The Western Civilizations Debate

One of the biggest debates appearing in the 1990s at the University of Richmond was over whether to include "Western Civilizations" as a required course. Until 1991, the University required all students to take a course in Western Civilizations, covering topics such as John Locke's political philosophy and the Roman Republic's foundation of government. The argument on behalf of this course was that the United States was inherently a Western nation, and thus all students should be required to have a course specifically studying its Western foundations. Regardless of the merits of that argument, opponents said that students should be required to take a course that covers a broader array of topics that were relevant globally, covering other cultures. In 1991, this was replaced by Core, which covered a wider array of cultures including Middle Eastern Civilization and "Oriental Civilizations."

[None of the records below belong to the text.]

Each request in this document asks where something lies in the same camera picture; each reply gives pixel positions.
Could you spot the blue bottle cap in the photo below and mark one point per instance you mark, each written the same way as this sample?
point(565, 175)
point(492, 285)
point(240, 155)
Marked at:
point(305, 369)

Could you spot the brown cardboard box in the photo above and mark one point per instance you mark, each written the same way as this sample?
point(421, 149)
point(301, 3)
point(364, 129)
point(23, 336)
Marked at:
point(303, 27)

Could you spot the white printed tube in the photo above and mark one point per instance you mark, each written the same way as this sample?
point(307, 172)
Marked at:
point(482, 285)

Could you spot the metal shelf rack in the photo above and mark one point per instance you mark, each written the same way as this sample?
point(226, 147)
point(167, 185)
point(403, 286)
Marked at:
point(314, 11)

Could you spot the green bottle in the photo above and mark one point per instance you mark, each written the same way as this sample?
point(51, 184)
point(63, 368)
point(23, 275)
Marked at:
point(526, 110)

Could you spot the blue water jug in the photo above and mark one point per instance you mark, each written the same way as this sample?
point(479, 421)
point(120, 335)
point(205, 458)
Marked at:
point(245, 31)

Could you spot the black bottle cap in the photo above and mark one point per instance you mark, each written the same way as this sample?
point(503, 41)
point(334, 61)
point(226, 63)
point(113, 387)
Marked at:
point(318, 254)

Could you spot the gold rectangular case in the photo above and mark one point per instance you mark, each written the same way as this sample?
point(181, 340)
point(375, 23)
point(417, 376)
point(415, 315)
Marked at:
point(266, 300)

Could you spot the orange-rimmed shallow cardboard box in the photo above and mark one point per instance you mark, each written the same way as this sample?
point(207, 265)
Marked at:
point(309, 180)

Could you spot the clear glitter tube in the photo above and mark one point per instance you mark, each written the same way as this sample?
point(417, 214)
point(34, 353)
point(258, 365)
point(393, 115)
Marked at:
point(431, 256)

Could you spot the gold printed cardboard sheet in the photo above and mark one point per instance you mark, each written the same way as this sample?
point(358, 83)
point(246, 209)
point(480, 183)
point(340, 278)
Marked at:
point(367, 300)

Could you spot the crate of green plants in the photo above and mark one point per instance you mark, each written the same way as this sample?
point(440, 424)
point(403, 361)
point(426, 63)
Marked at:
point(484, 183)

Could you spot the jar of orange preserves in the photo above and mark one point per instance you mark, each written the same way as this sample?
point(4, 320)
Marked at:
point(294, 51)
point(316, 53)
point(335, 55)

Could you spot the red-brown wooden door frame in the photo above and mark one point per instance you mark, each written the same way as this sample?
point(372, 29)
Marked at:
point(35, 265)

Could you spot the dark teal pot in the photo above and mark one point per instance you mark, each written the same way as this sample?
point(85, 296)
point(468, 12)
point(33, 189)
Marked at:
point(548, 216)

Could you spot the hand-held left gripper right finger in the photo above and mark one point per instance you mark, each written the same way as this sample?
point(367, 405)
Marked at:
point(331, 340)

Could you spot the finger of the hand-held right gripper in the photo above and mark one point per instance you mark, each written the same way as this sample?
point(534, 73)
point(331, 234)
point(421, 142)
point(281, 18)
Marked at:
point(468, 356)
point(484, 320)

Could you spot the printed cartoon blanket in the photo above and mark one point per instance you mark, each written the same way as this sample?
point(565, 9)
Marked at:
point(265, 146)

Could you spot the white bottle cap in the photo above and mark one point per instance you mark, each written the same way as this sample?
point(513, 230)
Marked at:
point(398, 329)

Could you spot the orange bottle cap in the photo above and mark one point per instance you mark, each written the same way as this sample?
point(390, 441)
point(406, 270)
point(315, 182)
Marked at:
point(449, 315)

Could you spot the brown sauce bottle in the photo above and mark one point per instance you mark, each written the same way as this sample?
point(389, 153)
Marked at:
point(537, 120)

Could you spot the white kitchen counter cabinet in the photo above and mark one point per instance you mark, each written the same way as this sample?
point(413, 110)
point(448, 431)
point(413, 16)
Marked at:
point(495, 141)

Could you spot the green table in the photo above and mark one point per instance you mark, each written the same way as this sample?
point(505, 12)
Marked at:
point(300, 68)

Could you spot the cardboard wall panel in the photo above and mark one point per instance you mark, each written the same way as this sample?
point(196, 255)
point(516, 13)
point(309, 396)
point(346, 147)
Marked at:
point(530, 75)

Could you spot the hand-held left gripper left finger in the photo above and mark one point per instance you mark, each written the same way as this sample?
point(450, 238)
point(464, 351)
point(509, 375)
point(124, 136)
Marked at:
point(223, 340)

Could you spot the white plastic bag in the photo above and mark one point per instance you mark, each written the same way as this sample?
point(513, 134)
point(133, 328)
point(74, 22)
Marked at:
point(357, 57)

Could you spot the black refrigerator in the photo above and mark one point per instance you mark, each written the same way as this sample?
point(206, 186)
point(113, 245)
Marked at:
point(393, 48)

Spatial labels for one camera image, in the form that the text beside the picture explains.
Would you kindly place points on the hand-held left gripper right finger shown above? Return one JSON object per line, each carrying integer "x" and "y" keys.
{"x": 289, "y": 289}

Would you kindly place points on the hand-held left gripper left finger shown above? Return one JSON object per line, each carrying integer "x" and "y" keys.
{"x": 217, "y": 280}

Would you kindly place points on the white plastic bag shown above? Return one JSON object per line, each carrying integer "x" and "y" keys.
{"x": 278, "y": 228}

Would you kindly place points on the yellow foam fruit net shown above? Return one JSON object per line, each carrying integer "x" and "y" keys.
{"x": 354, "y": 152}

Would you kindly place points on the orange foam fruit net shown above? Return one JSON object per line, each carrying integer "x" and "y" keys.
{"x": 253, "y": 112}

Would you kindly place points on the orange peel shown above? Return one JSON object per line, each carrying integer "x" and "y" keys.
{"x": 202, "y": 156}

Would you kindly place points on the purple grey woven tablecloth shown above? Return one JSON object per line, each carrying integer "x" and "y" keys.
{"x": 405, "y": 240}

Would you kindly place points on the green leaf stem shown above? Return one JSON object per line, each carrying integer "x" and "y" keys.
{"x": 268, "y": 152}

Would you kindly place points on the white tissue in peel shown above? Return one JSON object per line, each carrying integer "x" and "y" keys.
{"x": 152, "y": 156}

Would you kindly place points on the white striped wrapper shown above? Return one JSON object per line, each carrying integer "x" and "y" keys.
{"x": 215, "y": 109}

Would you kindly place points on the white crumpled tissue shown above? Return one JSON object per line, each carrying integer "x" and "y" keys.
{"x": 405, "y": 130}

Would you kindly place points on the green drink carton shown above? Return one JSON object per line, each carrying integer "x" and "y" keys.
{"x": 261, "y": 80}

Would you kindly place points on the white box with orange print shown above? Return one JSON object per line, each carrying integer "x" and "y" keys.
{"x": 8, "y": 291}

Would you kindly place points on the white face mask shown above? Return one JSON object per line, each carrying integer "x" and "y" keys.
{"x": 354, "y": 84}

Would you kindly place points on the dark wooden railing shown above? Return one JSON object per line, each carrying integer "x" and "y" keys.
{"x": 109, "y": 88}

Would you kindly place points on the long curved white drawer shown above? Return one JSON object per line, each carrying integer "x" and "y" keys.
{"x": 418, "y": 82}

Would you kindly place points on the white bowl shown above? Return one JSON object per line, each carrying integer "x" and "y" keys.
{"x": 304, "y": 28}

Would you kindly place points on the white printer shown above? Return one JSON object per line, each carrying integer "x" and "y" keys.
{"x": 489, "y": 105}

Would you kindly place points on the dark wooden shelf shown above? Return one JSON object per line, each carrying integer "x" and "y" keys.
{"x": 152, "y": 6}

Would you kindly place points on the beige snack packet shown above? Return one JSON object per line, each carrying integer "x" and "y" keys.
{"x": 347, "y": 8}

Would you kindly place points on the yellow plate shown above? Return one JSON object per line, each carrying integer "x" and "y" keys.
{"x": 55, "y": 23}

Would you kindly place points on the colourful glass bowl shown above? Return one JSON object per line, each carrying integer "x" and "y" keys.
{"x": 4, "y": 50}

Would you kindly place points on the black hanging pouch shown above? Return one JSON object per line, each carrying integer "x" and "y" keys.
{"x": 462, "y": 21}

An opinion by a professor arguing that the debate over Western Civilizations vs. Core was useful.

The debate itself was a point of contention. A student wrote in the Collegian that "opposition to Core is based entirely on ignorance and cultural elitism," while the professor responded in a column, calling the student's tone "scornfully dismissive" and said that "the very process of constructing Core has modeled the values and practices of intellectual exchange that the course itself is designed to teach."

1967 report of Curriculum Committee in which Recommendation 10 asks for a program of studies in non-Western Civilization

However, the necessity for a course in non-Western civilizations wasn't a battle fought only in the 1990s. The need to study non-Western Civilizations appeared as early as 1967, in the report of the Curriculum Committee at the University of Richmond. Recommendation 10 in the report notes "establishment, as soon as practically possible, of a program of courses in non-Western Civilization."